La foire à la salers résiste à la crise

C.Jahnich/APAP

La foire à la salers résiste à la crise
La deuxième foire à la salers d’automne, couplée avec le concours de veaux du GIE, est celle qui attire le plus de monde. - C.Jahnich/APAP

La deuxième édition d’automne des Journées de la salers a fait le plein d’animaux jeudi 30 octobre à Mauriac, tout comme le concours de veaux du GIE Génération salers organisé pour l’occasion.

En voilà un mariage heureux ! Entre l’association  Les journées de la salers et le GIE Génération salers, la magie des débuts fonctionne toujours aussi bien.

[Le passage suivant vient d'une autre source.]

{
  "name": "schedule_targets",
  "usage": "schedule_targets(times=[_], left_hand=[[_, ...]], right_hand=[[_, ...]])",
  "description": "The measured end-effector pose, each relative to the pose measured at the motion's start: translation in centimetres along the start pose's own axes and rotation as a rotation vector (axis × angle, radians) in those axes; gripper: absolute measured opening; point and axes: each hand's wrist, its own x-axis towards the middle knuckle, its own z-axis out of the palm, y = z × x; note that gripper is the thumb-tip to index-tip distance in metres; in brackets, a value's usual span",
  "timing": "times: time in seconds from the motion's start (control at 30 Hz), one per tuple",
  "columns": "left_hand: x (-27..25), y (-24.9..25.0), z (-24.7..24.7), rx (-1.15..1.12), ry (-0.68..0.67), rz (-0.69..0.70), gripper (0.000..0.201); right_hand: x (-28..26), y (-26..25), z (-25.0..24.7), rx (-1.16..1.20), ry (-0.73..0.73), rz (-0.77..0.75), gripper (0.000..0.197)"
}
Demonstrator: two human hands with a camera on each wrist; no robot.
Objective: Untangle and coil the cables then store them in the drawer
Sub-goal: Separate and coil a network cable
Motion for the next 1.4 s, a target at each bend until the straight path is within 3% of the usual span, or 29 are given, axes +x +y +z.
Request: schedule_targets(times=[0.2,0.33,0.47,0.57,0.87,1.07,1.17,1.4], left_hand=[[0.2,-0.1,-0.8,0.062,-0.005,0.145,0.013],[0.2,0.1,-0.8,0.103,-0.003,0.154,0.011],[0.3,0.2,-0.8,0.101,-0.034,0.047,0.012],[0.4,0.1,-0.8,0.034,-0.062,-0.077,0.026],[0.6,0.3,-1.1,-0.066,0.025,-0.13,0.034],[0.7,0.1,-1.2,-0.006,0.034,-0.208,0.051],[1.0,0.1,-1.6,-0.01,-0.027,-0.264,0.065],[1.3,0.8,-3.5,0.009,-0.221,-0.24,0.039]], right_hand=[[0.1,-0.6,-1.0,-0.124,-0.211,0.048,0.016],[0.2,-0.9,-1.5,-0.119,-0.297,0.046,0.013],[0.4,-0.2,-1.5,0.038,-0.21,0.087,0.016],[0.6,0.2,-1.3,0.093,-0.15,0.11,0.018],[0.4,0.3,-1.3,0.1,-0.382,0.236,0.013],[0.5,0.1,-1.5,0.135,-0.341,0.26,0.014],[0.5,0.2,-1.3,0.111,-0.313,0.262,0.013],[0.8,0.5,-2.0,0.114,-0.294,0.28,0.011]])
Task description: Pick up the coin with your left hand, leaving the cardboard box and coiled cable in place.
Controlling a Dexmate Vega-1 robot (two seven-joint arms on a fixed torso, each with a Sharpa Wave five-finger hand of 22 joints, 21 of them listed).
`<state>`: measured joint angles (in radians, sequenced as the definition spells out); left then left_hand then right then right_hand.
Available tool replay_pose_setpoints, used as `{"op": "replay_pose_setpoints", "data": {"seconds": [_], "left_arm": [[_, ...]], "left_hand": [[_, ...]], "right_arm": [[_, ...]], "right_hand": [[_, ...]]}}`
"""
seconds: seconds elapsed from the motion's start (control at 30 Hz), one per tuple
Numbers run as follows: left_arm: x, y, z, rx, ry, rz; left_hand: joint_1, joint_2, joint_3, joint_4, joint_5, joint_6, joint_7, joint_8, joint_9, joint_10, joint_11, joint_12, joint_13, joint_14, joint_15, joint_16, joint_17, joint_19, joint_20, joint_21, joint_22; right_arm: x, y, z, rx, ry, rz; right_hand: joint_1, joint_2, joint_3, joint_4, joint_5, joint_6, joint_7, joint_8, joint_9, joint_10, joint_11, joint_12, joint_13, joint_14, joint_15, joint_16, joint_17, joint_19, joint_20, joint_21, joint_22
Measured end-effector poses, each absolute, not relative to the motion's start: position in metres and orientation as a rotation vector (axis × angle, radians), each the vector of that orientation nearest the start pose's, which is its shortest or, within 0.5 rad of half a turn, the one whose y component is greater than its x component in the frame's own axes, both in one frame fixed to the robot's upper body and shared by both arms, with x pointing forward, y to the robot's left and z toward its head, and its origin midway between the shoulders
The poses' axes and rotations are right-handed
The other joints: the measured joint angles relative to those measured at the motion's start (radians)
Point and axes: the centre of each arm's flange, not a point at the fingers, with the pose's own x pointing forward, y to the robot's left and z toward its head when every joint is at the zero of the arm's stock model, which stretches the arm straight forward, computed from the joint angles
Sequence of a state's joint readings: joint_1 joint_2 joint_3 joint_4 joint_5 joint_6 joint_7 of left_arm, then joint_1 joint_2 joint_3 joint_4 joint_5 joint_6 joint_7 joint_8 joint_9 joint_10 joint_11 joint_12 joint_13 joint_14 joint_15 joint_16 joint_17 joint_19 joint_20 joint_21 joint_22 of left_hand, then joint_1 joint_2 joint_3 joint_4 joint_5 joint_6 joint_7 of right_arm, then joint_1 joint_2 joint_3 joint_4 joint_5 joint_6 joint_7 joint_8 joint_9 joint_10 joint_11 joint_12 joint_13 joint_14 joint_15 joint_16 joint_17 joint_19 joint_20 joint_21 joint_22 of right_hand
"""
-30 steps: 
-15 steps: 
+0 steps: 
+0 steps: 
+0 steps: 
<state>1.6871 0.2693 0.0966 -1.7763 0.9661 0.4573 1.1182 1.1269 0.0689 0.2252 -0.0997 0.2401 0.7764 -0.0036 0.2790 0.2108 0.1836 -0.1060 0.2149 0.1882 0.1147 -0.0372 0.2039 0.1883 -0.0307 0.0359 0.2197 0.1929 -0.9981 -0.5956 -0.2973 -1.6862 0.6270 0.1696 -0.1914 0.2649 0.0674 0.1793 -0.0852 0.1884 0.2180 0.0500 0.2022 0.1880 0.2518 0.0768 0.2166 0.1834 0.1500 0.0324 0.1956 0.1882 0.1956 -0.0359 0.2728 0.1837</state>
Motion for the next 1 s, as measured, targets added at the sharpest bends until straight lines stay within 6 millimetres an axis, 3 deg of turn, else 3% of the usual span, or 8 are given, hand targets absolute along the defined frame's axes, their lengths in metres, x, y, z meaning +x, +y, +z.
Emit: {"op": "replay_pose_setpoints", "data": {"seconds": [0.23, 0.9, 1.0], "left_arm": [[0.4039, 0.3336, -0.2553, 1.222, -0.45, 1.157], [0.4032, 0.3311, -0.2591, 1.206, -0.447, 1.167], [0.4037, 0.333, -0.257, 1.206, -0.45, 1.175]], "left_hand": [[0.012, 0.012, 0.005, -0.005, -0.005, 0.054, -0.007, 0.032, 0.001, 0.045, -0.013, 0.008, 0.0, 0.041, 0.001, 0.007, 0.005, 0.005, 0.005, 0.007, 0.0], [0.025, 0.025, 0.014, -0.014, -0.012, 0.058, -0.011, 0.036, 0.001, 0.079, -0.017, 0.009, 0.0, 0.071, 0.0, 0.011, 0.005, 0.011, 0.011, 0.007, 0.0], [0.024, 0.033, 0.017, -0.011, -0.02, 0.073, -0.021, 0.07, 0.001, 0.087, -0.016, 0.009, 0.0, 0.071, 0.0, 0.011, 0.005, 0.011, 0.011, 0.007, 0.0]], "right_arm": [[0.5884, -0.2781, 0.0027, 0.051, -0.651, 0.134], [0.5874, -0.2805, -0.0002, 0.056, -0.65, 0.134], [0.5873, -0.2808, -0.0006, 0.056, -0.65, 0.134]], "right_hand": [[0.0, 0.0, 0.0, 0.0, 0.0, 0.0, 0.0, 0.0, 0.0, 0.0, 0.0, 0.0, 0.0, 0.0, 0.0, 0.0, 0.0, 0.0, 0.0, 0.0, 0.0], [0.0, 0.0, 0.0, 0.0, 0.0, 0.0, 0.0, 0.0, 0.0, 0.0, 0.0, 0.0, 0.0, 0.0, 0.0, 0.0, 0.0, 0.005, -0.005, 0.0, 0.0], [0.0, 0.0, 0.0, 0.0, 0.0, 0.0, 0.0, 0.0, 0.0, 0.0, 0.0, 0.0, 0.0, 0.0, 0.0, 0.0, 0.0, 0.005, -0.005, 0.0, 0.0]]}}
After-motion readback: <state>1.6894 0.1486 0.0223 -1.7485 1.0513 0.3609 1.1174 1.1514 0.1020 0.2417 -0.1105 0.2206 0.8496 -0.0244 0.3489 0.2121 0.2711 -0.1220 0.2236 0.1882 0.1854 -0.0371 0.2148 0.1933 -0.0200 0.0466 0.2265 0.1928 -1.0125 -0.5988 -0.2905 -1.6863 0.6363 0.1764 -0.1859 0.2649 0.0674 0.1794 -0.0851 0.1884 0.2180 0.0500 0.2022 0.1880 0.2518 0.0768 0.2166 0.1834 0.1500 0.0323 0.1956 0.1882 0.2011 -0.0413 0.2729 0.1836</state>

Aux Rédines à Mauriac, jeudi 30 octobre, il fallait trouver où se garer entre les bétaillères, puis se faufiler dans les couloirs de contention et enfin jouer des coudes dans la foule d’éleveurs avant d’apercevoir les parcs remplis  de  salers,  sans oublier quelques taureaux  charolais. “Avec 215 animaux au total pour 44 éleveurs, dont 120 veaux inscrits au concours organisé par le GIE et 90 animaux d’élevage proposés à la vente, c’est la foire à la salers qui attire le plus de monde et qui donne lieu au plus grand nombre de ventes”, confirme Sébastien Breuil, le nouveau président de l’association organisatrice, Les journées de la salers. “Depuis l’année dernière, notre initiative d’avoir remis à l’ordre du jour un concours de veaux ouvert à tous les éleveurs a créé une dynamique”, constate de son côté Philippe Manhès.

Une nouvelle dynamique

Le président du GIE se félicite de la réussite d’une manifestation destinée avant tout à promouvoir la vente de reproducteurs mâles et femelles, mais qui constitue aussi une vitrine pour les produits des taureaux du GIE : sur les 120 veaux jugés à la corde par Jean Garcelon et Jean-Pierre Roussel, 35 sont des descendants des mâles du GIE, dont un groupe de femelles filles de Vanloy et un lot de velles filles de Pavlov. “L’avenir de la race est là”, estime Philippe Manhès, en rappelant qu’un veau classé deuxième de sa section au concours de 2013 a terminé premier lors du National salers de Mauriac en octobre. “Ce qui montre bien la qualité des veaux présents aujourd’hui”, souligne-t-il. “Nous sommes là pour faire de la publicité pour notre GIE et inciter les éleveurs à faire de l’insémination à partir de nos taureaux”, témoigne ainsi Frédéric Cirié, l’éleveur de Paulhac venu présenter avec son épouse Géraldine le lot de filles de Pavlov, qui finira troisième de sa section (voir palmarès ci-contre). “C’est une satisfaction car ça permet de faire connaître notre élevage, tout en montrant que nos taureaux sont capables de donner de très bons produits”, ajoute Géraldine.

Pas de morosité

Autre bonne surprise pour les organisateurs : la crise qui frappe le marché des broutards (les prix ont chuté de 15 % en deux mois et de 20 % par rapport à l’année dernière) n’a pas impacté les transactions de cette deuxième foire d’automne. “Les ventes de reproducteurs n’ont pas vraiment ressenti le contrecoup du contexte morose, réagit Sébastien Breuil. Cela traduit certainement un besoin en renouvellement.” Les velles de 9 mois se sont vendues en moyenne entre 820 et 920 euros, voire 1 000 euros pour quelques-unes d’entre elles, tandis que les génisses pleines de 30 mois sont parties à 1 800 euros en moyenne. La troisième et dernière foire de la salers se tiendra à Mauriac le jeudi 20 novembre à partir de 13 h 30.